When rationalizing denominators with addition or subtraction in them, the difference of squares rule is a nearly magical way to transform the expression.

2. Direct and Inverse Proportions

Direct Variation: As one value increases, the other value increases. Decreases in one variable produce a decrease in the other.

Example:

  • 10 doughnuts cost $6.00. How much will 15 doughnuts cost?
  • Set up proportion 6/10 = x/15
  • x = $9.00 or use 6/10 as the constant of variation.
  • The constant stays the same no matter what amount is purchased.
  • If you want 15, then $0.6x15 = $9.00
  • If you want 45, then $0.6 x 45 = $27.00

Inverse Variation: A change in one variable produces an inverse or opposite change in the other.

Solved Example 1 
Travelling at a constant rate of 50 mph, a trip takes 2 hours. How long (in minutes) will the trip take if you travel at 60 mph?
A.
90
B. 100
C. 110
D. 120

Solution:
 You should recognize right away that this is an inverse. As the rate of travel increases, the time decreases. One way to solve for the correct answer is to find the constant of variation → the distance.
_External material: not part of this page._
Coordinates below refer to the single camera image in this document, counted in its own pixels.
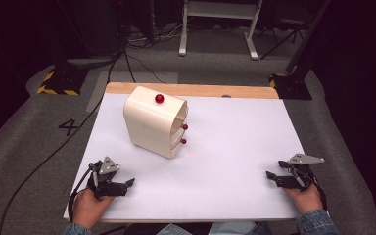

Once you find distance, you can solve for time.

D = 50 mph x 2 hours = 100
100 = 60 mph x t
100/60 = t = 1 2/3 hours = 1 hour 40 mins.

The correct answer is B.

3. Exponential Growth and Decay

SAT Math Test problems can deal with the growth or decline of populations of bacteria or other organisms. They are modeled on the following equations:

a = Constant specified in problem
e = Numerical constant ≈ 2.718
r = Rate of growth/decay
t = Time

The key difference between growth and decay is that growth has an exponential increase, while decay has an exponential decrease.

Solved Example 2 
A scientist places an initial population of 3.5 x \(10^{4}\) bacteria on a plate containing glucose. She knows that this type of bacteria, when supplied with abundant glucose, can double every 2 hours. When she checks on the bacteria at the same time the next day, approximately how many bacteria should she expect to find, assuming the bacteria do not run out of glucose to eat?
A.
9.27 x \(10^{12}\)
B. 9.27 x \(10^{14}\)
C. 9.35 x \(10^{14}\)
D. 9.35 x \(10^{16}\)

SOLUTION:
This is an exponential growth question, so we need to start with the correct formula.

f(t) = a x \(e^{rt}\)

Next, we should organize the information we’re given:
a = 3.5 x \(10^{4}\) (Initial population)
t = 12 (The scientist checks on the bacteria at “the same time the next day,” so 24 hours have passed. The rate of this problem is given as applying every 2 hours, though, so we have 12 2-hour periods’ worth of bacteria growth to account for).
r = 2 (Population is said to “double” every 2 hours).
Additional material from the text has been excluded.